### What the task asks
How many lines of the material below contain the string "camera"? Answer with the number and nothing else.

### Exercise data
.....
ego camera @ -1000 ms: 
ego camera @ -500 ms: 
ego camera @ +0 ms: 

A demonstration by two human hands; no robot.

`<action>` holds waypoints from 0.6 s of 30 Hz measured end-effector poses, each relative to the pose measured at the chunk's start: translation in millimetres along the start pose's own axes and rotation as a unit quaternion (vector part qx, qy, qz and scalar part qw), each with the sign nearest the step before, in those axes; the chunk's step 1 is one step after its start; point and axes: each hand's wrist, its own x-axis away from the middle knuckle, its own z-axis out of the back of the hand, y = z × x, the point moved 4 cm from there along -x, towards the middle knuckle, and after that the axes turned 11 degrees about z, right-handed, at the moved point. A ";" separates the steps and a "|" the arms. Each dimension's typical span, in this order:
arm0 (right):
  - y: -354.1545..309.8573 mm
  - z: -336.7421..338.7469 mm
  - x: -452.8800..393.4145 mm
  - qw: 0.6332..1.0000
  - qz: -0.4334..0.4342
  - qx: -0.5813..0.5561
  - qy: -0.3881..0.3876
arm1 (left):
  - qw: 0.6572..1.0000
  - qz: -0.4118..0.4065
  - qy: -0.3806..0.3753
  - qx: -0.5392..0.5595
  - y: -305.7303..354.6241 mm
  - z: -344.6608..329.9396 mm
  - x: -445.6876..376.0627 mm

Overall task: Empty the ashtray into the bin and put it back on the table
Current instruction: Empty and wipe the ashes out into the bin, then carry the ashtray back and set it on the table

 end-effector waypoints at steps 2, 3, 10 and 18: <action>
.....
### Your response
3